**Your objective:** The entries should be restated word for word.
--- Supplied records ---
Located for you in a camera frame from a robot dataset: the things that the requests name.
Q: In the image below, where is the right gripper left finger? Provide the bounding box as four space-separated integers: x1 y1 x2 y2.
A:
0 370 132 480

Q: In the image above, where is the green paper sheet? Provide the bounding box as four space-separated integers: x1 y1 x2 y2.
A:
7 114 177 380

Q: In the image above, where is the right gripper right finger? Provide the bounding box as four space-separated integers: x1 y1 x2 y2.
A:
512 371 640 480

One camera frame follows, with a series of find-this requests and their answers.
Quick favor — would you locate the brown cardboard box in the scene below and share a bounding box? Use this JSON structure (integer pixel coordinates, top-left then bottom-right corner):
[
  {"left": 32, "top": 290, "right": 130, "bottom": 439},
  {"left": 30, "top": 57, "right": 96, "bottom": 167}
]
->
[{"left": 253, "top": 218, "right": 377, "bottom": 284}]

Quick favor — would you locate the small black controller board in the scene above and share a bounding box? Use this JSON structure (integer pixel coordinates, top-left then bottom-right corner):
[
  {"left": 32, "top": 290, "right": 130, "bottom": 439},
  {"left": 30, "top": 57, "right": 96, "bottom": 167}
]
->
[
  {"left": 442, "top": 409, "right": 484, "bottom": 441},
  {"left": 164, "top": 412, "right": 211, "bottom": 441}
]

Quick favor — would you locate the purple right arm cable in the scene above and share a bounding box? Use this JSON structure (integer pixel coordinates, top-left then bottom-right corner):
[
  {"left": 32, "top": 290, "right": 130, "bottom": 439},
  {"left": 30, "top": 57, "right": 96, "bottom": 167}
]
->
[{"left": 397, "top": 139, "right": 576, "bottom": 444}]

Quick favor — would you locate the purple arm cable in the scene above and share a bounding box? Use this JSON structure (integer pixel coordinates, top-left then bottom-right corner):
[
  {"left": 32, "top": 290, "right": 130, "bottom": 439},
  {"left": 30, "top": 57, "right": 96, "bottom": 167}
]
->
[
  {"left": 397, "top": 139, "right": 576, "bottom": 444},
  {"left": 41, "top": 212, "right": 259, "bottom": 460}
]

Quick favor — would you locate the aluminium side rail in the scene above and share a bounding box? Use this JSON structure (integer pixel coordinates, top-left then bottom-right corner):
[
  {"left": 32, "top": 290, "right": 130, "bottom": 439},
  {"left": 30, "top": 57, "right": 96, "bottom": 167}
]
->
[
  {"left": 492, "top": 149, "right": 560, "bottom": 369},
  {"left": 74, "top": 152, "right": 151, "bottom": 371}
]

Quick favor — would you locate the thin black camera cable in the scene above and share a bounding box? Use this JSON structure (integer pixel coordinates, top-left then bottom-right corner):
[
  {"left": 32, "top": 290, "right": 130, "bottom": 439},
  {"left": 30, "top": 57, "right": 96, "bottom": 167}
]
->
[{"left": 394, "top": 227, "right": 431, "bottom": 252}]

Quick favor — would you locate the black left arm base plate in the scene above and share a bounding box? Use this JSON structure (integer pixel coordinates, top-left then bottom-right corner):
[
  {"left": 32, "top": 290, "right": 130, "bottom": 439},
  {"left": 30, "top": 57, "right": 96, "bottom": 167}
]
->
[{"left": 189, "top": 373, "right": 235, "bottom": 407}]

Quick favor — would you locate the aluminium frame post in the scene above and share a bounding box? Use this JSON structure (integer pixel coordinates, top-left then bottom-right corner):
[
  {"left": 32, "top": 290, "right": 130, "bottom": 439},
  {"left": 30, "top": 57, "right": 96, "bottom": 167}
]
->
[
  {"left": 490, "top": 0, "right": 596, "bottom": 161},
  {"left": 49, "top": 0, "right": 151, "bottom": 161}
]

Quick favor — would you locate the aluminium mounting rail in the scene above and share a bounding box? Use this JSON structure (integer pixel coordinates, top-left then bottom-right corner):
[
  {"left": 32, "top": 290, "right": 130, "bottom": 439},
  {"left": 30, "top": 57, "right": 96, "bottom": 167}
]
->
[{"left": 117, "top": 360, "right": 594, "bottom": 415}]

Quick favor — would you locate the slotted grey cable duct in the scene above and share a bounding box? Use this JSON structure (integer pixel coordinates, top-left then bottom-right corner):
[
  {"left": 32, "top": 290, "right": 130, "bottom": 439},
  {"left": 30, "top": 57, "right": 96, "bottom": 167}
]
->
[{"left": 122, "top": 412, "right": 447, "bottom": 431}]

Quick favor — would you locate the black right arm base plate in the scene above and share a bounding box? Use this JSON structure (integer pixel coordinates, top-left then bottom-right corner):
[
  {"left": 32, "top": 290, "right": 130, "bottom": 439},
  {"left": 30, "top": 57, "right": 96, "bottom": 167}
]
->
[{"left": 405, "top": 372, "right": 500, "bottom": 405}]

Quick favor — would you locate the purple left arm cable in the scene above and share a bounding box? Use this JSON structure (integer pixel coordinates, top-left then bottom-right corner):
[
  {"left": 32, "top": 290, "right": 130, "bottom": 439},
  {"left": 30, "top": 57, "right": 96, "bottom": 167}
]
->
---
**Solution to this task:**
Located for you in a camera frame from a robot dataset: the things that the requests name.
Q: In the image below, where is the right gripper left finger? Provide the bounding box as four space-separated integers: x1 y1 x2 y2.
A:
0 370 132 480

Q: In the image above, where is the green paper sheet? Provide the bounding box as four space-separated integers: x1 y1 x2 y2.
A:
7 114 177 380

Q: In the image above, where is the right gripper right finger? Provide the bounding box as four space-separated integers: x1 y1 x2 y2.
A:
512 371 640 480

One camera frame follows, with a series of find-this requests and their answers.
Quick favor — would you locate the brown cardboard box in the scene below and share a bounding box? Use this JSON structure (integer pixel coordinates, top-left then bottom-right corner):
[
  {"left": 32, "top": 290, "right": 130, "bottom": 439},
  {"left": 30, "top": 57, "right": 96, "bottom": 167}
]
->
[{"left": 253, "top": 218, "right": 377, "bottom": 284}]

Quick favor — would you locate the small black controller board in the scene above and share a bounding box? Use this JSON structure (integer pixel coordinates, top-left then bottom-right corner):
[
  {"left": 32, "top": 290, "right": 130, "bottom": 439},
  {"left": 30, "top": 57, "right": 96, "bottom": 167}
]
->
[
  {"left": 442, "top": 409, "right": 484, "bottom": 441},
  {"left": 164, "top": 412, "right": 211, "bottom": 441}
]

Quick favor — would you locate the purple right arm cable in the scene above and share a bounding box? Use this JSON structure (integer pixel coordinates, top-left then bottom-right corner):
[
  {"left": 32, "top": 290, "right": 130, "bottom": 439},
  {"left": 30, "top": 57, "right": 96, "bottom": 167}
]
->
[{"left": 397, "top": 139, "right": 576, "bottom": 444}]

Quick favor — would you locate the purple arm cable in the scene above and share a bounding box? Use this JSON structure (integer pixel coordinates, top-left then bottom-right corner):
[
  {"left": 32, "top": 290, "right": 130, "bottom": 439},
  {"left": 30, "top": 57, "right": 96, "bottom": 167}
]
->
[
  {"left": 397, "top": 139, "right": 576, "bottom": 444},
  {"left": 41, "top": 212, "right": 259, "bottom": 460}
]

Quick favor — would you locate the aluminium side rail in the scene above and share a bounding box? Use this JSON structure (integer pixel coordinates, top-left then bottom-right corner):
[
  {"left": 32, "top": 290, "right": 130, "bottom": 439},
  {"left": 30, "top": 57, "right": 96, "bottom": 167}
]
->
[
  {"left": 492, "top": 149, "right": 560, "bottom": 369},
  {"left": 74, "top": 152, "right": 151, "bottom": 371}
]

Quick favor — would you locate the thin black camera cable in the scene above and share a bounding box? Use this JSON structure (integer pixel coordinates, top-left then bottom-right corner):
[
  {"left": 32, "top": 290, "right": 130, "bottom": 439},
  {"left": 30, "top": 57, "right": 96, "bottom": 167}
]
->
[{"left": 394, "top": 227, "right": 431, "bottom": 252}]

Quick favor — would you locate the black left arm base plate in the scene above and share a bounding box? Use this JSON structure (integer pixel coordinates, top-left then bottom-right corner):
[
  {"left": 32, "top": 290, "right": 130, "bottom": 439},
  {"left": 30, "top": 57, "right": 96, "bottom": 167}
]
->
[{"left": 189, "top": 373, "right": 235, "bottom": 407}]

Quick favor — would you locate the aluminium frame post in the scene above and share a bounding box? Use this JSON structure (integer pixel coordinates, top-left then bottom-right corner):
[
  {"left": 32, "top": 290, "right": 130, "bottom": 439},
  {"left": 30, "top": 57, "right": 96, "bottom": 167}
]
->
[
  {"left": 490, "top": 0, "right": 596, "bottom": 161},
  {"left": 49, "top": 0, "right": 151, "bottom": 161}
]

Quick favor — would you locate the aluminium mounting rail in the scene above and share a bounding box? Use this JSON structure (integer pixel coordinates, top-left then bottom-right corner):
[
  {"left": 32, "top": 290, "right": 130, "bottom": 439},
  {"left": 30, "top": 57, "right": 96, "bottom": 167}
]
->
[{"left": 117, "top": 360, "right": 594, "bottom": 415}]

Quick favor — would you locate the slotted grey cable duct in the scene above and share a bounding box? Use this JSON structure (integer pixel coordinates, top-left then bottom-right corner):
[
  {"left": 32, "top": 290, "right": 130, "bottom": 439},
  {"left": 30, "top": 57, "right": 96, "bottom": 167}
]
->
[{"left": 122, "top": 412, "right": 447, "bottom": 431}]

Quick favor — would you locate the black right arm base plate in the scene above and share a bounding box? Use this JSON structure (integer pixel coordinates, top-left then bottom-right corner):
[
  {"left": 32, "top": 290, "right": 130, "bottom": 439},
  {"left": 30, "top": 57, "right": 96, "bottom": 167}
]
->
[{"left": 405, "top": 372, "right": 500, "bottom": 405}]

Quick favor — would you locate the purple left arm cable in the scene above and share a bounding box? Use this JSON structure (integer pixel coordinates, top-left then bottom-right corner):
[
  {"left": 32, "top": 290, "right": 130, "bottom": 439},
  {"left": 30, "top": 57, "right": 96, "bottom": 167}
]
->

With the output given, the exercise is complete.